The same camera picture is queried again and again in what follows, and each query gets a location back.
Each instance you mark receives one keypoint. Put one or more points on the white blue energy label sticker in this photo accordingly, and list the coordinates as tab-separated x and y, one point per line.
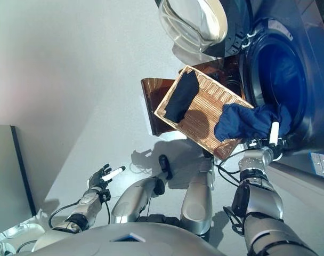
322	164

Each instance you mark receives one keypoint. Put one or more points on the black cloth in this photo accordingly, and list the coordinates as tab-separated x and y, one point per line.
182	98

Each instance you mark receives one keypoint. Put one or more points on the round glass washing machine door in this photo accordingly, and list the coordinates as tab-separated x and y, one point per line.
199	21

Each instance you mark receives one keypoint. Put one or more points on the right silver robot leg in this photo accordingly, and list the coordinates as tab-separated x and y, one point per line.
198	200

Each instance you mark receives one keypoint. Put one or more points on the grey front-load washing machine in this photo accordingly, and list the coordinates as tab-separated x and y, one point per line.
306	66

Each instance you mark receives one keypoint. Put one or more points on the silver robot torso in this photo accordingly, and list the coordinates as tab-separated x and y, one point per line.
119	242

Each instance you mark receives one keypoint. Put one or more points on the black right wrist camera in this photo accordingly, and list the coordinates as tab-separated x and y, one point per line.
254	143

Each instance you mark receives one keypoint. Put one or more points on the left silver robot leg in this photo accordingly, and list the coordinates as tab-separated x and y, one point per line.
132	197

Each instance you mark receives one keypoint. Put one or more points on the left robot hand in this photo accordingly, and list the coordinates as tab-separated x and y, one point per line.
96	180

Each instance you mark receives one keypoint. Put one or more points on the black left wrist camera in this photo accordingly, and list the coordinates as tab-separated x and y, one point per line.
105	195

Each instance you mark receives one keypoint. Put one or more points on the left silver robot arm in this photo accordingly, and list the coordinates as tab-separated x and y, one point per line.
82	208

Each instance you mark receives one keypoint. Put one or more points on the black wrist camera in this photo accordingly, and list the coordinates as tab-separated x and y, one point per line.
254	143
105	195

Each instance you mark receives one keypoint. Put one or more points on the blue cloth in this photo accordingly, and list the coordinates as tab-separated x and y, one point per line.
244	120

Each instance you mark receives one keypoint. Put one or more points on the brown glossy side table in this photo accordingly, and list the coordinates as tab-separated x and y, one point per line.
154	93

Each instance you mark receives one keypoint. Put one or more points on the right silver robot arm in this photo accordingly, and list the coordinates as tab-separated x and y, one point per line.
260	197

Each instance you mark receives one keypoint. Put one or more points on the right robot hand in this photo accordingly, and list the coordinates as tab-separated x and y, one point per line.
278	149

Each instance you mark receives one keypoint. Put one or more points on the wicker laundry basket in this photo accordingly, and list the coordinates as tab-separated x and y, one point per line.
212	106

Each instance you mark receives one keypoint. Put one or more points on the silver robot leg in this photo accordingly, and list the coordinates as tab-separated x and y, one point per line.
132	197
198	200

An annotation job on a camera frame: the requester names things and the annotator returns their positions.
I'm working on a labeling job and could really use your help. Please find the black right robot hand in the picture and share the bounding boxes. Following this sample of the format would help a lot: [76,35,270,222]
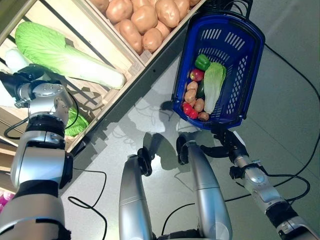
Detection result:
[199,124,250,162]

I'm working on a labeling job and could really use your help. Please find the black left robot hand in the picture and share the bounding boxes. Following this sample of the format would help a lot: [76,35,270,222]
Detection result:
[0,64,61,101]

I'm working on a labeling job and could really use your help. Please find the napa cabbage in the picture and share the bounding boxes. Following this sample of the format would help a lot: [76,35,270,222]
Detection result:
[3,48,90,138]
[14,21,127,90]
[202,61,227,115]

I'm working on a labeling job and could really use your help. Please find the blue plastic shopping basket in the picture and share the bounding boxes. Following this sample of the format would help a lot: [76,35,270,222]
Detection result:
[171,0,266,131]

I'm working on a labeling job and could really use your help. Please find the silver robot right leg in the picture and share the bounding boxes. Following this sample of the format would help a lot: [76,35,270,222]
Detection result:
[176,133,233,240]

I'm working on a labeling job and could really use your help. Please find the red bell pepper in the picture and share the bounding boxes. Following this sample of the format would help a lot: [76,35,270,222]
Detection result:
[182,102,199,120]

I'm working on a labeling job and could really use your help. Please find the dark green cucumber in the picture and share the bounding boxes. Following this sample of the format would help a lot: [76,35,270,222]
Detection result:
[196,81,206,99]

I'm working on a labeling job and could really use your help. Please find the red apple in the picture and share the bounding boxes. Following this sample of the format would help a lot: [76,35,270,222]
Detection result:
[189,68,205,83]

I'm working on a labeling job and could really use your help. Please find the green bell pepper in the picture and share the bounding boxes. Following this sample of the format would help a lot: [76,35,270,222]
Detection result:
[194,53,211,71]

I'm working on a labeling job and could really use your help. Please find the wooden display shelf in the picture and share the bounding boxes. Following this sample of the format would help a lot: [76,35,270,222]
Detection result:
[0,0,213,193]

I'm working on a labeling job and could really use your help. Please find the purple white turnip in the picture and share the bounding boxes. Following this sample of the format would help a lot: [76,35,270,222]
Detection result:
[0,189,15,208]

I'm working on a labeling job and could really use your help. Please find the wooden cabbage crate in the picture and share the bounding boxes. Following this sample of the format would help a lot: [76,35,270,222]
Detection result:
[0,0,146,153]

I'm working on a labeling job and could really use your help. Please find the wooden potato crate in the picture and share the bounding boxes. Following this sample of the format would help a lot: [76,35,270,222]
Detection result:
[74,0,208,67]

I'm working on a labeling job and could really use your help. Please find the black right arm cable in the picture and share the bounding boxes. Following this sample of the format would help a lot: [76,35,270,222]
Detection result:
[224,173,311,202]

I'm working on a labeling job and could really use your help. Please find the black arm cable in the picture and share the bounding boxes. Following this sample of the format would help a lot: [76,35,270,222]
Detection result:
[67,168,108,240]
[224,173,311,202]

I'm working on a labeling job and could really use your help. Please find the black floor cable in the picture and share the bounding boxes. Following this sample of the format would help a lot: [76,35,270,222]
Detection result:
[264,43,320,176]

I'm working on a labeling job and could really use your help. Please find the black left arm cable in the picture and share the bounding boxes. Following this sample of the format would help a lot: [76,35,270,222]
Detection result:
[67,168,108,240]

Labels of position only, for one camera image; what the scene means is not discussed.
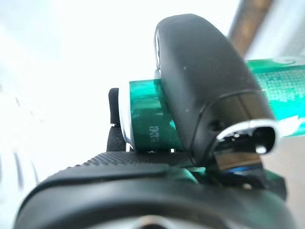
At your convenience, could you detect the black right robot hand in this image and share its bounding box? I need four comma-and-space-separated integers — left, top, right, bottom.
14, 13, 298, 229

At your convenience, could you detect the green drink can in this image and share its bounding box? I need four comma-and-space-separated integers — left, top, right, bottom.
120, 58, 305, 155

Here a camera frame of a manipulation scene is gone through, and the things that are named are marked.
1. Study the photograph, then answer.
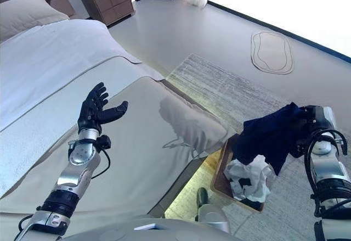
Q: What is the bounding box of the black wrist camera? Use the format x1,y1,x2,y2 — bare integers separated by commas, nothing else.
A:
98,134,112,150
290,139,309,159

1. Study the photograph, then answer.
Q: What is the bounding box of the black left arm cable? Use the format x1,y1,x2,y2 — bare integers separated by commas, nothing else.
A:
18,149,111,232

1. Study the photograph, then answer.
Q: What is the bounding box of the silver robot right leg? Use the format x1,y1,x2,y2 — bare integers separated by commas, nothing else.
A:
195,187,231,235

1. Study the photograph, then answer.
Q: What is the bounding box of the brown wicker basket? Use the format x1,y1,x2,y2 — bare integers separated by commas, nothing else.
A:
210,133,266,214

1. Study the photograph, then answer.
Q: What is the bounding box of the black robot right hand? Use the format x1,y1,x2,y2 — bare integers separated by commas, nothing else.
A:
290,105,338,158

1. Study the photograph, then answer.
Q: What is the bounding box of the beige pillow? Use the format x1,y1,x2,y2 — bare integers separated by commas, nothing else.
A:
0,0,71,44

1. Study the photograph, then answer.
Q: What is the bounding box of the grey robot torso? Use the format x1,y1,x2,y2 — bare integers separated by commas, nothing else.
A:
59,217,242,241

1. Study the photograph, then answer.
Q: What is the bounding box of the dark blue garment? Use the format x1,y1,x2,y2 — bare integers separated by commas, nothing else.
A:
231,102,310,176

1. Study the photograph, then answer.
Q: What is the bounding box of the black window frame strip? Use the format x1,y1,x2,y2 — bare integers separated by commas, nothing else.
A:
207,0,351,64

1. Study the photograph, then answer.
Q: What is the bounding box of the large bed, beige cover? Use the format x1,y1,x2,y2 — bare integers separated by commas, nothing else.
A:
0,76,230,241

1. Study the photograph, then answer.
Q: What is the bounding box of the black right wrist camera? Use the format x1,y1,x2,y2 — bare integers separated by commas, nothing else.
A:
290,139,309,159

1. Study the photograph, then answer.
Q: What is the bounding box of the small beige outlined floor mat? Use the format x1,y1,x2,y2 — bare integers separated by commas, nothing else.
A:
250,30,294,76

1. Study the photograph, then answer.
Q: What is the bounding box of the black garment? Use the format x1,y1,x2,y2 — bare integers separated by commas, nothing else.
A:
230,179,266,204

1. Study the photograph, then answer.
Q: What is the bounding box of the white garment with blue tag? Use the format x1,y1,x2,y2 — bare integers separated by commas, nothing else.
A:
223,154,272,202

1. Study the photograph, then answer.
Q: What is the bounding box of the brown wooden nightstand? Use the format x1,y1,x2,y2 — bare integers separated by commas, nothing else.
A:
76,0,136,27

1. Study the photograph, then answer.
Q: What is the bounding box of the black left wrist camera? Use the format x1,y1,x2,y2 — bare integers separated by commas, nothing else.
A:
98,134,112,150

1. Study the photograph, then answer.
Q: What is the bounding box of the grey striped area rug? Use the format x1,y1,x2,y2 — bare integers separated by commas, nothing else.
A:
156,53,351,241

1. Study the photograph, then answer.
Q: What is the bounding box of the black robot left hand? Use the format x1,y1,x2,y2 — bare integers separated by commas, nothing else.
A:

------------------------------

# Required work
Please output the lines of the listing above that fall in the stretch from the one with "the wooden cabbage" through the one with "left arm cable in", exactly and only those.

# Result for this exercise
I'm working on a labeling job and could really use your help. Please find the wooden cabbage crate in the picture and share the bounding boxes. Following this sample of the format would help a lot: [76,35,270,222]
Detection result:
[0,0,146,153]

I'm working on a labeling job and could really use your help. Please find the wooden potato crate in the picture and share the bounding boxes. Following this sample of the format would help a lot: [76,35,270,222]
Detection result:
[74,0,208,67]

I'm working on a labeling job and could really use your help. Please find the black right arm cable in the picture and share the bounding boxes. Following this sample of the format would help a lot: [76,35,270,222]
Detection result:
[224,173,311,202]

I'm working on a labeling job and could really use your help. Please find the black arm cable in the picture and share the bounding boxes. Following this sample of the format would help a lot: [76,35,270,222]
Detection result:
[67,168,108,240]
[224,173,311,202]

I'm working on a labeling job and could really use your help. Please find the black floor cable in the picture and share the bounding boxes. Following this sample of the format would help a lot: [76,35,270,222]
Detection result:
[264,43,320,176]

I'm working on a labeling job and could really use your help. Please find the black left arm cable in the picture and share the bounding boxes. Following this sample of the format would help a lot: [76,35,270,222]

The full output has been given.